Car-pooling curbs fuel use, pollution
Pity the poor put-upon American commuter given the rising cost of gasoline. But what about a "no-brainer" way to ease the situation ("Fast ways to ease gas prices ignored," June 11).
Just take a look around and notice that the vast majority of the cars on the road are carrying one person, the driver.
In today's world, with Internet access, instant cell phone communication and flexible work schedules, could arranging car-pooling be so difficult?
Sharing commuting costs with one other person in the car would effectively reduce a driver's fuel price to $2 a gallon and cut those two people's carbon footprint in half.
But apparently many Americans prefer to whine about a problem rather than work toward a solution.
Richard Meade, Granite
Palestinians had a shot at statehood
The writers of the letters "Mideast status quo foments violence" (June 9) and "Israel lobby exerts excessive influence" (June 9) seem to disregard entirely one very important fact of history and geopolitics: Had the Palestinians agreed to the United Nations' partition plan for the area in 1948, instead of rejecting it, they would now be celebrating 60 years of statehood.
Leo Bretholz, Pikesville
McCain's economics just more of same
While American families struggle in a failing economy, Sen.

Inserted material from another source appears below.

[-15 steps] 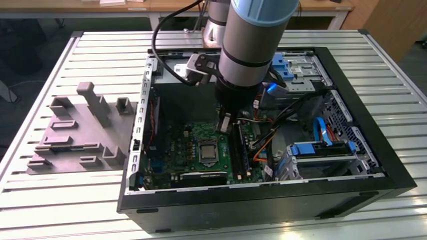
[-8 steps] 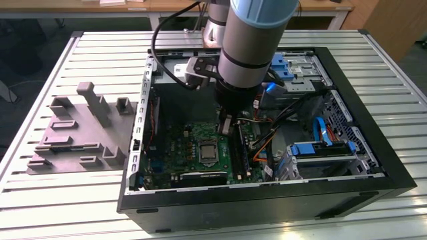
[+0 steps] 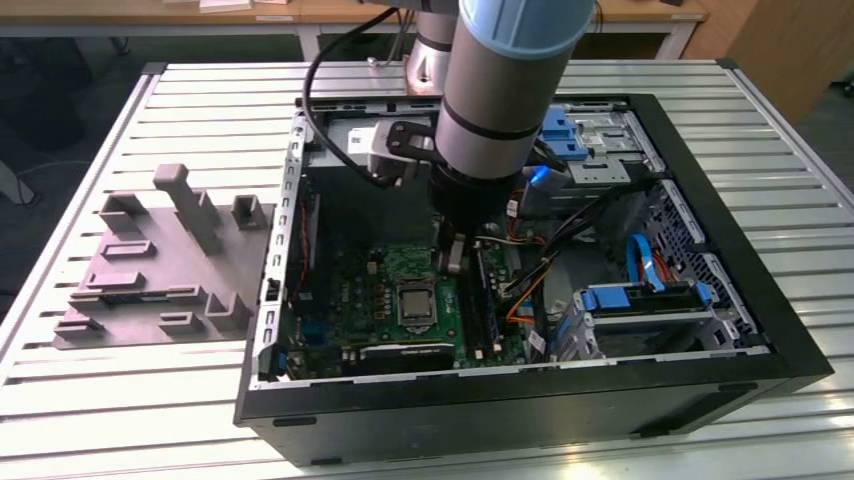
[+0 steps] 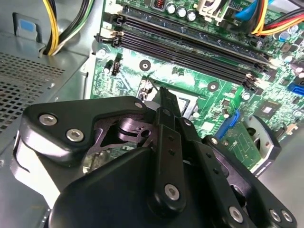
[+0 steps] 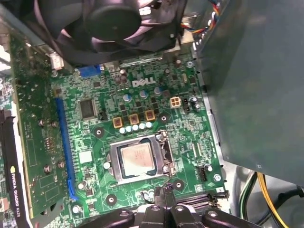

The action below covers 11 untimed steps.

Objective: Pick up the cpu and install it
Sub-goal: 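Install the first cpu locking lever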

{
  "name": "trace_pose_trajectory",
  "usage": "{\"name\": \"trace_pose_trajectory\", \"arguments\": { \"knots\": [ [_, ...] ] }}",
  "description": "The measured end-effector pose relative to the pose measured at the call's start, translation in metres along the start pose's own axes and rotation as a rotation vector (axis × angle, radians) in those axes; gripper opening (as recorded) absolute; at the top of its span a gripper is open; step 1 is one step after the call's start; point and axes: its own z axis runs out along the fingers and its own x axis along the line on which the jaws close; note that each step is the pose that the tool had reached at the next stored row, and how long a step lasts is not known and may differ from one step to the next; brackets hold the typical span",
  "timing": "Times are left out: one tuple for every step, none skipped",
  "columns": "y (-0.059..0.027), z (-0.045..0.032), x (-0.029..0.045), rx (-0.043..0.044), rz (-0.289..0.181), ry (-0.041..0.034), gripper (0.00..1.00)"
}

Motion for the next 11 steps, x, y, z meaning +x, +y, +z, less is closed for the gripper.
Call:
{"name": "trace_pose_trajectory", "arguments": {
  "knots": [
    [0.0000,0.0004,0.0000,0.0000,-0.010,0.0011,0.11],
    [0.0000,0.0004,0.0002,0.0000,-0.019,0.0023,0.11],
    [0.0000,0.0004,0.0003,0.0000,-0.021,0.0025,0.11],
    [0.0000,0.0004,0.0003,0.0000,-0.021,0.0025,0.11],
    [0.0000,0.0004,0.0004,0.0000,-0.021,0.0025,0.11],
    [-0.0001,0.0005,0.0004,0.0000,-0.021,0.0024,0.11],
    [-0.0001,0.0005,0.0005,0.0000,-0.022,0.0025,0.11],
    [-0.0001,0.0005,0.0005,0.0000,-0.022,0.0025,0.11],
    [-0.0002,0.0005,0.0009,0.0000,-0.022,0.0026,0.11],
    [-0.0003,0.0005,0.0015,0.0000,-0.022,0.0026,0.11],
    [-0.0004,0.0005,0.0022,0.0000,-0.023,0.0026,0.11]
  ]
}}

John McCain promises more of the same Republican policies that are ruining the middle class and neglecting the needs of the poor ("McCain, Obama duel on economy," June 11).
The economic creed embraced by Mr. McCain and President Bush insists that lower taxes for the rich and less regulation of business will bring us prosperity. But that hasn't happened. The richest 5 percent of the population has done very well under our current policies, but workers' incomes have stalled or declined and the economy has slid toward recession.
Without government intervention, capitalism has a tendency to concentrate wealth in a minority that can buy political power to secure its advantages at the expense of the welfare of the general population.
That summarizes what's happened in recent years, with full support from Mr. Bush; Mr. McCain marches to the same drumbeat.
On the other hand, Sen Barack Obama and the Democrats believe in activist government committed to policies that serve the common good.
They know government has a vital role in protecting the public from the ugly excesses of market economics.
Raymond S. Gill, Crownsville
Voters defied racism, sexism
If the voters are as racist as some supporters of Sen. Barack Obama would have us believe and as sexist as some supporters of Sen. Hillary Clinton's charge, why were the white guys the first candidates out of the Democratic presidential race?
Rick Magee, Abingdon
Red arbitrary color for communism
As the holder of a master's degree in Russian, though not a native speaker, I was gratified to see some comments on the derivation of the name Krasnaya ploshchad ("From Red to Green," June 8).
The author has it almost right. He says krasniy (or krasnij; there are several transliteration systems in use) is the Russian word for "beautiful." Actually, krasniy means "red"; "beautiful" is krasiviy.
But the words have the same etymological root, kras, which means color. Other Russian words with that root include kraska (dye or paint), krasnet (to blush) and krasota (beauty).
And I must thank the author for dismissing the old canard about the words for "beauty" and "redness" proving that Russians love communism.
The selection of red as a symbolic color for the Bolsheviks was a completely arbitrary choice, and, besides, white was taken by another, more liberal political party in pre-revolution Russia.
Anyway, the article's premise assures us that Russians surely love capitalism way better than communism.